By the way, great book.


----------



## Southern Presbyterian (May 2, 2010)

The first thing that comes to my mind is that our Lord Jesus preached hell. Even more than He preached heaven. He is the Prime Example for all preachers.


----------



## Scott1 (May 2, 2010)

A deep question that requires more than a quick answer, because many things have to be understood.

One might ask, "why preach heaven?" either.

We teach heaven and hell because neither can really be understood without reference to the other.

We preach them to the elect and the non-elect because we do not always know who either of those are, or what God will yet make them be.
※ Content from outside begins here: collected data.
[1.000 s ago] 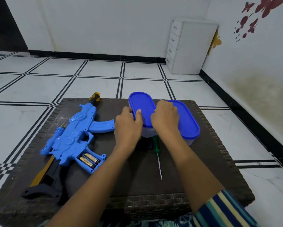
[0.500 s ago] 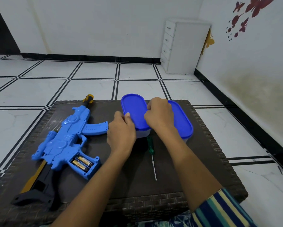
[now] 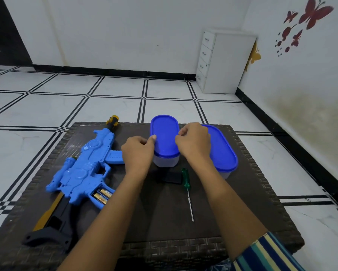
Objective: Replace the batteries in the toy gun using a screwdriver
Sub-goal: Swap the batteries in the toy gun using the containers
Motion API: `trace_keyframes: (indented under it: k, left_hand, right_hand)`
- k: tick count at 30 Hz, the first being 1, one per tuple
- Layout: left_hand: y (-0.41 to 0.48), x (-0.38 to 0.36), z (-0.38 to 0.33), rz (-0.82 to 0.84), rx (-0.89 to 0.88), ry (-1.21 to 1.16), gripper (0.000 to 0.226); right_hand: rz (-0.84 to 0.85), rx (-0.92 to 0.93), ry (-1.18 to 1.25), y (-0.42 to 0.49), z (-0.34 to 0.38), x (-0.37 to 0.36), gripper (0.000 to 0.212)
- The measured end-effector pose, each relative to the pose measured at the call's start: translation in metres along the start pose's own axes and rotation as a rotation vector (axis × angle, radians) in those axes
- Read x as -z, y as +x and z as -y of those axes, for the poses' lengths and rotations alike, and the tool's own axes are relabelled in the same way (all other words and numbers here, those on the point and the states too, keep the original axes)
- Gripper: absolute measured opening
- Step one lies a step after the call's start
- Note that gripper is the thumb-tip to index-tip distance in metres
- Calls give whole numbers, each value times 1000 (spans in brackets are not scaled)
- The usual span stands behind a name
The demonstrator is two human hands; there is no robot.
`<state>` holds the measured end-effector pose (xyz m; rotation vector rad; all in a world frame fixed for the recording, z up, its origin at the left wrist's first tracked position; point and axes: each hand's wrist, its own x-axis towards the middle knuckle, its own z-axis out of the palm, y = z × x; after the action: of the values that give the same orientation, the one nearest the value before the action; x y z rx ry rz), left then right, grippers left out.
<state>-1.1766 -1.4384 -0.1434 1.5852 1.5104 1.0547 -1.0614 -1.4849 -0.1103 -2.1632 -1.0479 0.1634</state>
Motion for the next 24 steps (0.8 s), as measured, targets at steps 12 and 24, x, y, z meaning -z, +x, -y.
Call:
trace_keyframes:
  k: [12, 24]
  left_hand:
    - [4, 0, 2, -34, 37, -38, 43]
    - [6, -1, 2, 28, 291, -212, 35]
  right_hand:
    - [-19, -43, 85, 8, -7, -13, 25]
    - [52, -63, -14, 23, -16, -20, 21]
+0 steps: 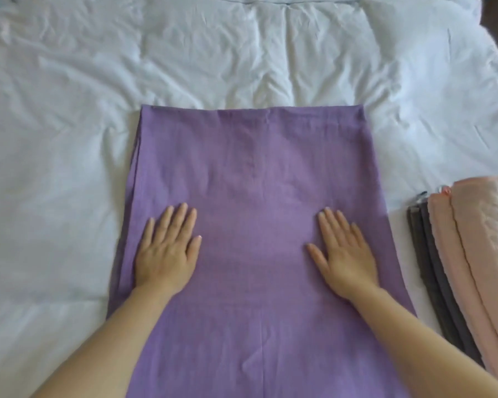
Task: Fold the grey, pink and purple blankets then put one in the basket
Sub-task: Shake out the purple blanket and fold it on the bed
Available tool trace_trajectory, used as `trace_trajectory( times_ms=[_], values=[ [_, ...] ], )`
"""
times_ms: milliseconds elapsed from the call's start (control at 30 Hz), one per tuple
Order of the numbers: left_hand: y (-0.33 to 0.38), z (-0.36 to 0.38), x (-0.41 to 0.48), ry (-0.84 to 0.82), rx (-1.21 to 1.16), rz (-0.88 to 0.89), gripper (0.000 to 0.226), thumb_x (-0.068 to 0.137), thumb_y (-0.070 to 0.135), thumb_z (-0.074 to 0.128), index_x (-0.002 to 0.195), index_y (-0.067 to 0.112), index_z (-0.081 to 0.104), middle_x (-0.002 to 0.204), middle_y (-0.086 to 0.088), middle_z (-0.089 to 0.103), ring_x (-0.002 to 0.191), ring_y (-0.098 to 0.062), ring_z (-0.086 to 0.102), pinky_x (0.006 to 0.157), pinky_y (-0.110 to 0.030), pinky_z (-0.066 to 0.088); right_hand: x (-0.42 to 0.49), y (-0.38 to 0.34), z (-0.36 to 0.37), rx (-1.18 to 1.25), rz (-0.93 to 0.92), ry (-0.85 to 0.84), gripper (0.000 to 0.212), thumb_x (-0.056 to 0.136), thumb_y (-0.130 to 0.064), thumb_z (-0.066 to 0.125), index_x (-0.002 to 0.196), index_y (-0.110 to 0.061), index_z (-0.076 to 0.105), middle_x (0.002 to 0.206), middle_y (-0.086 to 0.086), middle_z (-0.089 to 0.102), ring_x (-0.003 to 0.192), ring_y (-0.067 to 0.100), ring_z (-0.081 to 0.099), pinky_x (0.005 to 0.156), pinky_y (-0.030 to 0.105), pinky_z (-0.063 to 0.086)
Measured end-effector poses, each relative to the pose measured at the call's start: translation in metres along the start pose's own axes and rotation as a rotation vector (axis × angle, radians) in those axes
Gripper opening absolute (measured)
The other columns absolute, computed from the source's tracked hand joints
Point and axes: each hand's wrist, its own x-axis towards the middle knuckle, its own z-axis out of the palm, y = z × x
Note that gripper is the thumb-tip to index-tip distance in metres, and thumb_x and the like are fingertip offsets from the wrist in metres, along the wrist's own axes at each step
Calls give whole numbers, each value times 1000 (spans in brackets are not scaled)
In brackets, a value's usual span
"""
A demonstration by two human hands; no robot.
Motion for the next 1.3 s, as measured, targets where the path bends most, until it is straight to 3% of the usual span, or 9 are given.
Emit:
trace_trajectory(
  times_ms=[133,200,300,467,633,733,800,1033,1300],
  values=[
    [-3,-11,-23,45,-30,-92,65,95,49,15,148,14,26,156,-6,27,145,-27,22,117,-48,9,-28,21,-8,21,183,22,72,94,-57,13,153,-15,8,161,0,4,148,20,0,120,37,2],
    [28,-15,-51,52,-92,19,63,97,51,14,150,16,17,158,-3,17,147,-25,14,119,-47,5,-48,-11,-9,130,135,76,68,97,-54,20,153,-17,8,160,-4,0,148,16,-5,119,34,-3],
    [70,-8,-103,5,-137,223,59,97,49,24,150,20,26,157,3,19,145,-22,21,116,-46,12,-90,-62,7,230,-15,34,68,94,-58,19,152,-24,7,157,-12,-2,147,12,-6,117,28,-8],
    [22,19,-139,-26,-36,73,62,97,51,14,150,20,24,157,2,22,146,-17,17,118,-42,10,-145,-18,33,42,110,-39,70,94,-62,7,153,-23,7,160,-9,3,146,9,-4,119,34,-1],
    [22,13,-161,12,-59,-67,65,95,51,17,149,17,25,157,-4,23,145,-25,21,118,-47,6,-170,7,21,43,255,23,76,90,-57,6,152,-14,14,160,2,12,148,24,7,120,41,7],
    [72,8,-191,38,-166,101,61,95,49,27,148,19,32,156,-4,26,144,-26,23,117,-50,13,-181,-35,21,127,103,124,67,95,-51,21,151,-13,22,158,0,16,147,23,11,118,39,6],
    [92,13,-214,24,-167,181,59,96,50,28,149,24,31,157,1,24,145,-22,21,117,-49,15,-198,-58,34,122,-12,66,66,95,-55,18,151,-20,19,157,-7,10,146,15,6,117,34,1],
    [47,32,-291,27,-54,34,60,95,48,23,148,21,32,154,0,30,142,-22,29,116,-47,16,-279,3,61,66,121,78,67,93,-54,23,149,-17,30,155,-1,31,143,22,28,115,36,12],
    [25,50,-375,113,-203,-293,60,95,49,28,148,20,31,157,-9,25,144,-31,22,114,-52,18,-353,37,75,280,332,161,83,89,-66,39,152,-19,14,160,-2,16,146,19,15,119,38,13]
  ],
)
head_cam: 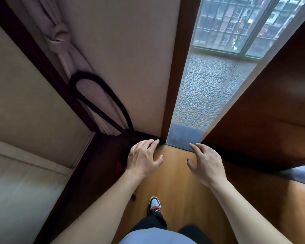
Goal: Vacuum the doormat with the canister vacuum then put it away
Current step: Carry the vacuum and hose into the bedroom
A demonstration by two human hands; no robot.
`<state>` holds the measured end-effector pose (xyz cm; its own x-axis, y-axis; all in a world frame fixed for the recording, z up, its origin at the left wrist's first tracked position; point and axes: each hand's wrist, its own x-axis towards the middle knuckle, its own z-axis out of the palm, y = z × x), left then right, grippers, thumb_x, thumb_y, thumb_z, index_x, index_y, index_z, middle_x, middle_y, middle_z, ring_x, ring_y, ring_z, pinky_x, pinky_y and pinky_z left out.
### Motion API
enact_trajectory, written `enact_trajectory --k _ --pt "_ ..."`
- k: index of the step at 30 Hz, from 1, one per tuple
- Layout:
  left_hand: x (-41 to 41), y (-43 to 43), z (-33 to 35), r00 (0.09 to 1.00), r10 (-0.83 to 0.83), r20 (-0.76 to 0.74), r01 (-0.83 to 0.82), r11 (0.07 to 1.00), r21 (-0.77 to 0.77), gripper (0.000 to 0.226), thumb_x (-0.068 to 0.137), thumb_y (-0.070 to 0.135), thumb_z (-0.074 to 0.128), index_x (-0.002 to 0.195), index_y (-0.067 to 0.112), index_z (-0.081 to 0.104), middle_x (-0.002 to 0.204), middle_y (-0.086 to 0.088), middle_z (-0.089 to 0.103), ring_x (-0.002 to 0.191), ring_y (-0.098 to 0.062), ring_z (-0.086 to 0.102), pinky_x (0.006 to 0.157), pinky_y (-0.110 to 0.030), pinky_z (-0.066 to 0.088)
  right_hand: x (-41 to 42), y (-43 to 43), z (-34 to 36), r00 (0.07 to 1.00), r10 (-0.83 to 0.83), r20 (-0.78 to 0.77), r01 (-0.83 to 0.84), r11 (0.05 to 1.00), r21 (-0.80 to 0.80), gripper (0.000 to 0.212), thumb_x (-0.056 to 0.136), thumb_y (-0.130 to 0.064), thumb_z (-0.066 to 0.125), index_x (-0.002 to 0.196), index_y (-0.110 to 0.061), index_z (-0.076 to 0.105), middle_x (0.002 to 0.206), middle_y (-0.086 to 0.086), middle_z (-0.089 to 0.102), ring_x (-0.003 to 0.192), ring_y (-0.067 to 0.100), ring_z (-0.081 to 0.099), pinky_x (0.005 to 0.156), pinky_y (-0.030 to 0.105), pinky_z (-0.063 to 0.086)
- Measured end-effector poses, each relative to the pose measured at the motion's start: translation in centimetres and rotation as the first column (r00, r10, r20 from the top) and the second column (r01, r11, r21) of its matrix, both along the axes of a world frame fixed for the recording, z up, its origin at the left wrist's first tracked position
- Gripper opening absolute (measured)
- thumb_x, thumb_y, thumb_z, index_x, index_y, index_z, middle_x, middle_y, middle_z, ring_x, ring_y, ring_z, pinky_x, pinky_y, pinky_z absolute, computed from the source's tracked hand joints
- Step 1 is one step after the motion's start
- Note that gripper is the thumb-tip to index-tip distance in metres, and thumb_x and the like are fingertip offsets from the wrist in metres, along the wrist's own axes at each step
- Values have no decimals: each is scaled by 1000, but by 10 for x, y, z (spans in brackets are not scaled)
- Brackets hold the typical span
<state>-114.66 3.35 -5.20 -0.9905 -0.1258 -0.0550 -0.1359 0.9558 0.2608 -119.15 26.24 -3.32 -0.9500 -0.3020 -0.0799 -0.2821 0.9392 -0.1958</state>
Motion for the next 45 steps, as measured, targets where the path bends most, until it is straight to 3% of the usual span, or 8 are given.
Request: enact_trajectory --k 6,11,17,22,28,36,45 --pt "-37 -16 -2 996 93 12 -93 996 -8 64 89 57 43 147 30 40 146 5 48 135 -15 41 111 -37 36 -57 -31 -5 990 134 45 -134 991 10 63 92 -51 59 149 -28 45 147 3 52 137 27 48 114 45 39" --pt "-40 -22 -10 963 268 28 -268 963 -3 65 89 58 43 147 29 40 147 4 48 136 -15 41 111 -36 36 -98 -53 -17 933 345 98 -347 938 8 64 94 -52 54 152 -32 38 151 0 47 140 24 43 115 43 35" --pt "-23 -6 -13 819 572 45 -574 818 39 69 85 61 37 146 29 42 145 4 50 134 -16 45 109 -36 40 -144 -69 -28 780 612 130 -616 788 -12 65 92 -52 56 151 -31 41 148 2 51 136 25 49 111 43 40" --pt "-14 12 -21 693 719 53 -721 687 90 74 82 62 32 144 25 47 143 -1 53 132 -20 47 110 -39 39 -168 -81 -41 671 728 140 -731 681 -35 65 91 -53 55 150 -28 45 146 2 54 134 26 50 109 44 42" --pt "1 29 -30 604 797 5 -794 600 99 67 81 53 43 134 15 58 129 -8 63 118 -28 57 104 -41 45 -170 -91 -55 583 800 141 -798 597 -90 63 86 -51 54 142 -23 55 137 4 60 127 28 56 104 43 47" --pt "11 32 -67 545 835 81 -837 534 122 71 83 60 35 143 24 47 142 -3 53 129 -22 49 106 -37 44 -165 -114 -93 530 834 155 -834 546 -83 63 87 -52 50 142 -22 55 136 6 60 126 29 57 103 43 48" --pt "4 -7 -216 574 813 99 -818 564 111 69 85 64 36 146 32 40 147 4 48 134 -15 45 109 -34 40 -181 -149 -221 522 846 110 -848 529 -47 61 88 -46 60 141 -17 55 135 10 62 124 33 59 101 47 48"
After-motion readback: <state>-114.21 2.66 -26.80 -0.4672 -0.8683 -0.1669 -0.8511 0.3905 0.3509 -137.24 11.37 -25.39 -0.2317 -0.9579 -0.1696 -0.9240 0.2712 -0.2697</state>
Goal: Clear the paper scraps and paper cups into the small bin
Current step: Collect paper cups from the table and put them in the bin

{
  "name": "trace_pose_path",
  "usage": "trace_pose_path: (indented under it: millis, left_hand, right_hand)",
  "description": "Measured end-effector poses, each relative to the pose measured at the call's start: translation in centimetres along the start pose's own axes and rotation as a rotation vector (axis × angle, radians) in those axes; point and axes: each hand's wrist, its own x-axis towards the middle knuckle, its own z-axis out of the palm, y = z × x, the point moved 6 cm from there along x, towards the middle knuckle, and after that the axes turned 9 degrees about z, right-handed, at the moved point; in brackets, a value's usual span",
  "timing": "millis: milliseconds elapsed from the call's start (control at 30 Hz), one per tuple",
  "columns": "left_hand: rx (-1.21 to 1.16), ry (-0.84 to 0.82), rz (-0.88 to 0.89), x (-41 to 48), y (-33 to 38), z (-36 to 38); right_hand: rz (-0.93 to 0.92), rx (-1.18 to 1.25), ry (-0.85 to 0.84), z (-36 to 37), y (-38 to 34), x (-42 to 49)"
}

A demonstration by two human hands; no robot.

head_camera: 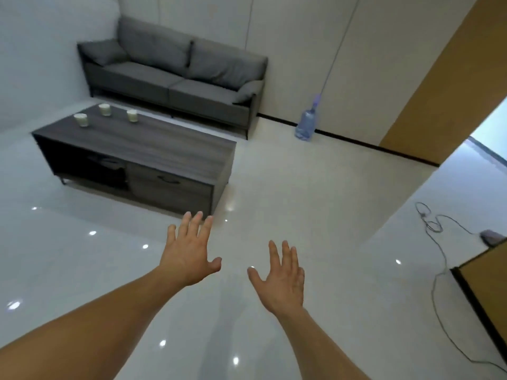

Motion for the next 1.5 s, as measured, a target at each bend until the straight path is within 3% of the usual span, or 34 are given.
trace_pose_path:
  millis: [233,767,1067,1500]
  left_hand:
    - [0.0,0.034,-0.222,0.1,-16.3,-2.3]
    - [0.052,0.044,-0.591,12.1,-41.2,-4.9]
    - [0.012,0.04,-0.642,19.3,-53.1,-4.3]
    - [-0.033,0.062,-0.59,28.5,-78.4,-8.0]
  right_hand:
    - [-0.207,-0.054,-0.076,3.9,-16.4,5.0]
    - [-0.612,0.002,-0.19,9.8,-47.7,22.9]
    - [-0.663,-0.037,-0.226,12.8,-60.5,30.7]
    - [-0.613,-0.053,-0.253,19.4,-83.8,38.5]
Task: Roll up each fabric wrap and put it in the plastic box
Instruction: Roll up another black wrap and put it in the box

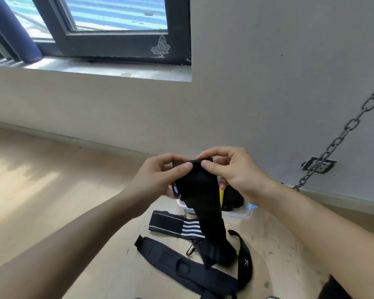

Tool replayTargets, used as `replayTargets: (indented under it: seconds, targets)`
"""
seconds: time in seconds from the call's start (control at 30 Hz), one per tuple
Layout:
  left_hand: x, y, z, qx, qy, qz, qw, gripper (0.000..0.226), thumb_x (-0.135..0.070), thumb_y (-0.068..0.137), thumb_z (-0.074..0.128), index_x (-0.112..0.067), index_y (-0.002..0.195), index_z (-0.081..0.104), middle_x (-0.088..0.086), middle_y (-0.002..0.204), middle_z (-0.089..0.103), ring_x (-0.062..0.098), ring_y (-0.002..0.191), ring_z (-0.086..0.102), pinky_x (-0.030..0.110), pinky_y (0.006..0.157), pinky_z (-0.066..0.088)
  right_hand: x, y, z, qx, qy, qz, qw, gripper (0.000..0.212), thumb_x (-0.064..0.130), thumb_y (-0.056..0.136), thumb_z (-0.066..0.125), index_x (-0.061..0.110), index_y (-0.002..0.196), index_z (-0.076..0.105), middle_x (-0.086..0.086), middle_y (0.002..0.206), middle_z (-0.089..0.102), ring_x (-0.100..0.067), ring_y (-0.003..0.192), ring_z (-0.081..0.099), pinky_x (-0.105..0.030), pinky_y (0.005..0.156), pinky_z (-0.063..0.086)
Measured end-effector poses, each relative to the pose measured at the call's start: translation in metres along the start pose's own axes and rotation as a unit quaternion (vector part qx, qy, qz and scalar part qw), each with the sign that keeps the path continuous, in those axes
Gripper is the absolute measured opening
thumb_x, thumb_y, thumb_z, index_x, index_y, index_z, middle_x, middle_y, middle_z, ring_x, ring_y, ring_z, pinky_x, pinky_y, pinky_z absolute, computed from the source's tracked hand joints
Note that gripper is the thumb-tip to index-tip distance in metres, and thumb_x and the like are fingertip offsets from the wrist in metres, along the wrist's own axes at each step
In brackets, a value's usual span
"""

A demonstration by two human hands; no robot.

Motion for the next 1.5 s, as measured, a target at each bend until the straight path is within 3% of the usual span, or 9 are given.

Consolation and assurance of the believer involve heaven and God's plan for redemption. The wrath of God coming in judgment of sin, points us toward our need for redemption by Christ.

Logically, could one define good health without implication of sickness?


----------



## JennyG (May 2, 2010)

That's a subsection of "why evangelise if God elects?"
See Packer's book _Evangelism and the Sovereignty of God_ for a helpful treatment of it


----------



## Herald (May 2, 2010)

Chris,

God has ordained the means (the Gospel) to call His elect to faith. The Gospel message includes the bad news of sin and judgment (if you will, hell), as well as the good news of eternal life in Christ. Only the elect will respond with saving faith, although we do not know who the elect are. So, we preach the Gospel message to all men and call on all men to repent and believe. This is the universal call of the Gospel. Again, only the elect will believe, but God has chosen the method by which to call His elect, and that method is the preaching of the Gospel.


----------



## PuritanCovenanter (May 2, 2010)

Why preach the law? Why preach any judgment? Why preach chastisement? Why preach Justice? Why preach God's love? Why preach on the propitiation of Christ? Why preach the gospel? Why preach anything about God? 

My point in my questioning statements are that they are all interrelated. You can't have one without the other. You also need to be warned. 



> (Joh 15:24) If I had not done among them the works which none other man did, they had not had sin: but now have they both seen and hated both me and my Father.
> 
> (Joh 15:25) But this cometh to pass, that the word might be fulfilled that is written in their law, They hated me without a cause.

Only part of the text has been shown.